» **WORK TO COMPLETE**: Your answer should be the lines below from the one with "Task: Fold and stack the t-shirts" to the one with "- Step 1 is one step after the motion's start", both included, given again exactly and with nothing added.

(Recorded data)
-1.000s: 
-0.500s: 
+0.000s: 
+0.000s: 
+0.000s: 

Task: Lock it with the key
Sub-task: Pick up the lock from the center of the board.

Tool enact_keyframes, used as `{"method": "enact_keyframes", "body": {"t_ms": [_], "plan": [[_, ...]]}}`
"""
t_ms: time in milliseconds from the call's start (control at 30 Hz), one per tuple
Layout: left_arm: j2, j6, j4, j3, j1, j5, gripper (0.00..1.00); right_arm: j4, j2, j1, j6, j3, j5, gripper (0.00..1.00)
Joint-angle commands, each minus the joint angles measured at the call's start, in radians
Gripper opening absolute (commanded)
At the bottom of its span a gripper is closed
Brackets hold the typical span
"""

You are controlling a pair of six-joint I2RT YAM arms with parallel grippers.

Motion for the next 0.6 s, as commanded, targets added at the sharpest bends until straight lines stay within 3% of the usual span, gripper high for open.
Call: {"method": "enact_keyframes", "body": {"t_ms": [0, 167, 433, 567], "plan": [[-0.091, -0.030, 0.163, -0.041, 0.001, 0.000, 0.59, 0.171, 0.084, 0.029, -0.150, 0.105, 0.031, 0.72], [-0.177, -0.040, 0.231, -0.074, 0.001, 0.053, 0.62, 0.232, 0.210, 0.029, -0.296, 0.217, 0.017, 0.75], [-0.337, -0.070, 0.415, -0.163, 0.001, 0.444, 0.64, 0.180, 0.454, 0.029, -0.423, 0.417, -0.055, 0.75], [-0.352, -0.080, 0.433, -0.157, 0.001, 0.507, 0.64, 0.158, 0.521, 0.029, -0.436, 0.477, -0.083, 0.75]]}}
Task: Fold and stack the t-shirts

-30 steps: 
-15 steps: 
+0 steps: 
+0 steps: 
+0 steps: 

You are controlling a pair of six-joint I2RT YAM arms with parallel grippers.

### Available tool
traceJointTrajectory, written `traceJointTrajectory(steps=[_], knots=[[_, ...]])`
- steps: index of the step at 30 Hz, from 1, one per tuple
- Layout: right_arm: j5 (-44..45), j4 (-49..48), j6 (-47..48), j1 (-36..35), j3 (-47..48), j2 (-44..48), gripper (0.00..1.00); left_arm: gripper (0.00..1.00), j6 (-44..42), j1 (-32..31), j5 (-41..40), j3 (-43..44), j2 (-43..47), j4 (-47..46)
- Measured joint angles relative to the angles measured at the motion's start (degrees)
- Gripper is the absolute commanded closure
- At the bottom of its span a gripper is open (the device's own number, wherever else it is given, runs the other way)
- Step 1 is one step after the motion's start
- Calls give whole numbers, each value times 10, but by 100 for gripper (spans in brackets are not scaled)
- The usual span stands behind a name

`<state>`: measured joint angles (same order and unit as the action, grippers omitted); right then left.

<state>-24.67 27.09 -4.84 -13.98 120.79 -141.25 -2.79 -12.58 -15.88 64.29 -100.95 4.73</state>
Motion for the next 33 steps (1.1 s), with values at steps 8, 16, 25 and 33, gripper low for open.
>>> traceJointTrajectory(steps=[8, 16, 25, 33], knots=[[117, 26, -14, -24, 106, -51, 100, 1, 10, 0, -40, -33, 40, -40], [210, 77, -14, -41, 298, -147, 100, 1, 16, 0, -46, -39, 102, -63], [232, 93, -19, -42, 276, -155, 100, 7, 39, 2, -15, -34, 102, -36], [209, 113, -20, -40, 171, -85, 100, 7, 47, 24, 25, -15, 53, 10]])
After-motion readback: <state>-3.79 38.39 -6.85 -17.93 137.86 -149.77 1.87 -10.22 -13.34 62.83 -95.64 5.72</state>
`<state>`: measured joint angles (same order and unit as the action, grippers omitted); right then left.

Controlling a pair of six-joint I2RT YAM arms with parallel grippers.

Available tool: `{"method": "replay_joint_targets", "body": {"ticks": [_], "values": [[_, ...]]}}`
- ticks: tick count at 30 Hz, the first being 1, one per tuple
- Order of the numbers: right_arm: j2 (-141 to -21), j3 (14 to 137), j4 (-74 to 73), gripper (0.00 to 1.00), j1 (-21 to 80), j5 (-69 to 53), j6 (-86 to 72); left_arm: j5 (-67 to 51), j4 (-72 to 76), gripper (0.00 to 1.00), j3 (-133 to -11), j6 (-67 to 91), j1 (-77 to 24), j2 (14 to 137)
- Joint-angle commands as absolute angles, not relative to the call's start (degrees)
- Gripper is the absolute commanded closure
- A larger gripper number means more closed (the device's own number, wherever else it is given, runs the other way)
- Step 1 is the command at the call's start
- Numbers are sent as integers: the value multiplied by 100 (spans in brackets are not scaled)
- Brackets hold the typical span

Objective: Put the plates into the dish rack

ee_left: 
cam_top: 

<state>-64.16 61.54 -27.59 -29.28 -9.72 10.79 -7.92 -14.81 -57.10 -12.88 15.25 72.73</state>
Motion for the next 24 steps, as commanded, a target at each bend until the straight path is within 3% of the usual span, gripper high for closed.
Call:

» **RESULT BELOW**:
Task: Fold and stack the t-shirts

-30 steps: 
-15 steps: 
+0 steps: 
+0 steps: 
+0 steps: 

You are controlling a pair of six-joint I2RT YAM arms with parallel grippers.

### Available tool
traceJointTrajectory, written `traceJointTrajectory(steps=[_], knots=[[_, ...]])`
- steps: index of the step at 30 Hz, from 1, one per tuple
- Layout: right_arm: j5 (-44..45), j4 (-49..48), j6 (-47..48), j1 (-36..35), j3 (-47..48), j2 (-44..48), gripper (0.00..1.00); left_arm: gripper (0.00..1.00), j6 (-44..42), j1 (-32..31), j5 (-41..40), j3 (-43..44), j2 (-43..47), j4 (-47..46)
- Measured joint angles relative to the angles measured at the motion's start (degrees)
- Gripper is the absolute commanded closure
- At the bottom of its span a gripper is open (the device's own number, wherever else it is given, runs the other way)
- Step 1 is one step after the motion's start

This exercise has been completed.